Landhaus Am Rupenhorn – ein Haus der Deutschen Stiftung Denkmalschutz
Über dieses Denkmal
Das Landhaus Am Rupenhorn, erbaut 1929/30 von den Architekten Hans und Wassili Luckhardt und Alfons Anker, ist ein herausragendes Beispiel der Neuen Sachlichkeit und des Neuen Bauens in Berlin. Als eines der ersten Häuser in Stahlskelettbauweise steht es für den radikalen Übergang zu einer funktionalen, lichtdurchfluteten Architektur.

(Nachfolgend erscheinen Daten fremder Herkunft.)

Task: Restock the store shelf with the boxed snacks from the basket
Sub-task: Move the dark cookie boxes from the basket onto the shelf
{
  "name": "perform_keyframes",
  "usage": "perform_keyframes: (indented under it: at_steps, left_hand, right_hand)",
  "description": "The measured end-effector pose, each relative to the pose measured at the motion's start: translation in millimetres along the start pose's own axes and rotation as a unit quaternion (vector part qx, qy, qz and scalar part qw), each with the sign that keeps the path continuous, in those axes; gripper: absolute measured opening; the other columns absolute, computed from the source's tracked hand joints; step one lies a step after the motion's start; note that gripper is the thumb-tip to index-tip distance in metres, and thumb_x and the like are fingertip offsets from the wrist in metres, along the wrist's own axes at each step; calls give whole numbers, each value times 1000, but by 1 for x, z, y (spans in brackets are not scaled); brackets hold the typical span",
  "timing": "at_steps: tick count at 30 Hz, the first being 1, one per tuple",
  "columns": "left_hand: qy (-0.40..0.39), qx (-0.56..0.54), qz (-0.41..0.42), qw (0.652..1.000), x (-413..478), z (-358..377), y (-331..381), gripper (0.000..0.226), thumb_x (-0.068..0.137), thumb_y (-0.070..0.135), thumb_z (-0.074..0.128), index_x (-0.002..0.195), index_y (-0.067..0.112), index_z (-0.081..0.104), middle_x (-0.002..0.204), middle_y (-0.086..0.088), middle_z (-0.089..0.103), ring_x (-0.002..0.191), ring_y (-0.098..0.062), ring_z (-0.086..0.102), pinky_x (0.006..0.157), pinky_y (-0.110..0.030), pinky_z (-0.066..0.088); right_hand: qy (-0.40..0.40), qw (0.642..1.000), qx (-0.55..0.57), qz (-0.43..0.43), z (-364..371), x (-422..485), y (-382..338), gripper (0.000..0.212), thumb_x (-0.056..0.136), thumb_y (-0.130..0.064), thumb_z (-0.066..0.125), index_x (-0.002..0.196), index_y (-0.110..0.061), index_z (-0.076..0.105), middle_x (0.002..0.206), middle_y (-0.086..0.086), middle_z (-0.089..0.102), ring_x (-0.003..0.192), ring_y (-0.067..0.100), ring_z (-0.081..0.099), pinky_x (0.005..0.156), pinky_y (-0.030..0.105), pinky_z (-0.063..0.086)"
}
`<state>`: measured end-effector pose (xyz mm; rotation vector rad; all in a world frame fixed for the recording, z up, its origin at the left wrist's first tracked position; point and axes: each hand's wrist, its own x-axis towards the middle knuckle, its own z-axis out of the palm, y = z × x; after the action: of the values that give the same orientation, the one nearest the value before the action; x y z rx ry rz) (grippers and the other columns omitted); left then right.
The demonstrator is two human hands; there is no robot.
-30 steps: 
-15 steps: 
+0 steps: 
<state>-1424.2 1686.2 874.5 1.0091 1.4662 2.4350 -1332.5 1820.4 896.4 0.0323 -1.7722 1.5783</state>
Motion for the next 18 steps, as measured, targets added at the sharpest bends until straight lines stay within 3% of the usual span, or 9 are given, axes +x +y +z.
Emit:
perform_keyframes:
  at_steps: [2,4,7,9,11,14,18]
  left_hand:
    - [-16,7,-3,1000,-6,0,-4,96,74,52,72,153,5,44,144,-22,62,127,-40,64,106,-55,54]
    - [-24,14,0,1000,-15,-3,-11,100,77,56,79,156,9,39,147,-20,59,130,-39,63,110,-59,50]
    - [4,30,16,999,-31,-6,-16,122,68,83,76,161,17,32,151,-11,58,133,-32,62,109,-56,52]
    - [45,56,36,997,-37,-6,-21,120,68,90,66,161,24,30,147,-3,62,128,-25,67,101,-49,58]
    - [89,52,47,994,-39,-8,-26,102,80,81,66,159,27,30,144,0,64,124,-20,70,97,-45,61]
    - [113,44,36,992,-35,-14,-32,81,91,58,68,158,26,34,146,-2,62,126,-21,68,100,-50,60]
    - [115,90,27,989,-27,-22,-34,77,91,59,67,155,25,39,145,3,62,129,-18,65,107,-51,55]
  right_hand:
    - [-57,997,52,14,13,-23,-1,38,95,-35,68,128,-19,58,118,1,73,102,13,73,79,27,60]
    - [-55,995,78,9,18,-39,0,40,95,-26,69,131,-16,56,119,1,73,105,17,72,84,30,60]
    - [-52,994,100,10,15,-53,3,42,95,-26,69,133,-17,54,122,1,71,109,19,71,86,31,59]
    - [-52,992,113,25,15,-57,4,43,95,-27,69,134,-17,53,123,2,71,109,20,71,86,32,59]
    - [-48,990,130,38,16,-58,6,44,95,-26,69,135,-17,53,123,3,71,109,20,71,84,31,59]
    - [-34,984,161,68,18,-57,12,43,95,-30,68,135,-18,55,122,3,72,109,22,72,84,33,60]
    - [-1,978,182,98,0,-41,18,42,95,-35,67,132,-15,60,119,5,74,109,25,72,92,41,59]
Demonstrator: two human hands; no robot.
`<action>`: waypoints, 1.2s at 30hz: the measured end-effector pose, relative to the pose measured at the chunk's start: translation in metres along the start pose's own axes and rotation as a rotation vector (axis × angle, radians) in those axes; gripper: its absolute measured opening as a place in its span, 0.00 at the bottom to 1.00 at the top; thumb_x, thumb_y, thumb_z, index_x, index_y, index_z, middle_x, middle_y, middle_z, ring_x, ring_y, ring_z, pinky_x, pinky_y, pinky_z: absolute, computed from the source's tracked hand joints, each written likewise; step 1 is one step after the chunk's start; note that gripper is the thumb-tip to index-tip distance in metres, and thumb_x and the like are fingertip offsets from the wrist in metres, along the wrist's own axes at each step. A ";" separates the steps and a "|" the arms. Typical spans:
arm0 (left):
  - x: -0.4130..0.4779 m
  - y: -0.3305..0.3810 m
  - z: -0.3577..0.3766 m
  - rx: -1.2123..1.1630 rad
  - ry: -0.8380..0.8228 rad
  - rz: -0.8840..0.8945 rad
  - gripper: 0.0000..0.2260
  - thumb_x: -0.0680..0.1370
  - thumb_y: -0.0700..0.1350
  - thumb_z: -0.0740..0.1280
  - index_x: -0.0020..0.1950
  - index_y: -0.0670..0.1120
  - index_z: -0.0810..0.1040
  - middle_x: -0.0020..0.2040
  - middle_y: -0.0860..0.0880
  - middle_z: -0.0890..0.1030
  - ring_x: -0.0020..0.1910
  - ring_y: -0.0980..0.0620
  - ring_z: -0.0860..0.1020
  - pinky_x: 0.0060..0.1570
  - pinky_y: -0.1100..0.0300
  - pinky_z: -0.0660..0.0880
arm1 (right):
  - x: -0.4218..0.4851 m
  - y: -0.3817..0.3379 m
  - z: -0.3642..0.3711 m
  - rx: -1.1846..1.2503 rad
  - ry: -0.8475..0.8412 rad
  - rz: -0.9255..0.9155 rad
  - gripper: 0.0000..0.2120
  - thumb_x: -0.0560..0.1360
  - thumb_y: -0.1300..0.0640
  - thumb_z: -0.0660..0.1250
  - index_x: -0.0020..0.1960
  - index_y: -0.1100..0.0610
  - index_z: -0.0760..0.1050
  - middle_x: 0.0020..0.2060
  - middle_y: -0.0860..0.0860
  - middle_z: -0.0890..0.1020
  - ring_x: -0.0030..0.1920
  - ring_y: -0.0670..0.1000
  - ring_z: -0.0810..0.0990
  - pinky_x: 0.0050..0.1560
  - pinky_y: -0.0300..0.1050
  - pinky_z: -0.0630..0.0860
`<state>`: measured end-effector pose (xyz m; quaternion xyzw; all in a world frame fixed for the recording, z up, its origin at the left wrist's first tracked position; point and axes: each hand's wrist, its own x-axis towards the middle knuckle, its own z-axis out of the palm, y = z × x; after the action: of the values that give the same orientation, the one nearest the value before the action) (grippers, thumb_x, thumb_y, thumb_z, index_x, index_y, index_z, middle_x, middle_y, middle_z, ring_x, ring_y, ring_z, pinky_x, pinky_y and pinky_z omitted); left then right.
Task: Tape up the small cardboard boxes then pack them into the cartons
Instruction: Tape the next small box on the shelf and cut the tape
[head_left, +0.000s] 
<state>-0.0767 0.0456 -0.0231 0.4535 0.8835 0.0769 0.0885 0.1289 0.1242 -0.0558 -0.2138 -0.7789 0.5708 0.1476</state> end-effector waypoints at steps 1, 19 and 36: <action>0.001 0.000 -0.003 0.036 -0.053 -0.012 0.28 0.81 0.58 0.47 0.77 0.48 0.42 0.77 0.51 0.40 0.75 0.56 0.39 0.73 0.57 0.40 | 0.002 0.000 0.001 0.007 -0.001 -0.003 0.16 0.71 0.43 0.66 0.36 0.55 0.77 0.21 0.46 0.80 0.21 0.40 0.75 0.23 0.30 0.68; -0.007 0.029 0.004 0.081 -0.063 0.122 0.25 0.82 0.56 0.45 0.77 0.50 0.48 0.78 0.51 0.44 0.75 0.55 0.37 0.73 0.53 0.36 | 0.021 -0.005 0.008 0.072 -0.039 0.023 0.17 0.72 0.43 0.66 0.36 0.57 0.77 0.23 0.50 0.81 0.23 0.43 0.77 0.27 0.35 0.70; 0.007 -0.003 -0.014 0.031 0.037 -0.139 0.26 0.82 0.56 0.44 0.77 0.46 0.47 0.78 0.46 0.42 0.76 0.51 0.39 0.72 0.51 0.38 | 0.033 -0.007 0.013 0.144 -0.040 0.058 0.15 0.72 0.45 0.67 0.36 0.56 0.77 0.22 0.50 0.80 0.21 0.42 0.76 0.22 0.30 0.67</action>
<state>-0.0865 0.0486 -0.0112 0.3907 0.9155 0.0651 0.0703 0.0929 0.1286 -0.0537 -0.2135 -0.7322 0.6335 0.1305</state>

Es ist ein wichtiges Zeugnis für den Reformgedanken in der Architektur, das moderne Wohnkonzepte mit der Natur verbindet. Haus und der nach Plänen von Berthold Körting erschaffene Garten bilden eine denkmalgeschützte Einheit.
Programm
Architektur der Neuen Sachlichkeit am Beispiel
Zeiten
Das mit seinem Garten zu einer Symbiose verschmelzende Landhaus Am Rupenhorn im neuen Eigentum der Deutschen Stiftung Denkmalschutz wird denkmalgerecht instand gesetzt und restauriert, um anschließend der interessierten Öffentlichkeit als Besichtigungsobjekt sowie Ausstellungs- und Lernort zugänglich gemacht zu werden. Das von den Brüdern W. und H. Luckhardt mit A. Anker famos in die Topografie am Stößensee eingebettete Haus mit seinem Garten ist in dieser Form heute einzigartig in Berlin.
Hinweise
Die Führungen, deren drei am Sa und So 12./13.09.26, sind aufgrund der Beschaffenheit des Hauses und seiner besonderen Denkmalwertigkeit auf jeweils bis zu max, 15 Teilnehmer:innen beschränkt. Teilnahme nur nach Voranmeldung. Treffpunkt ist an der Grundstücksauffahrt.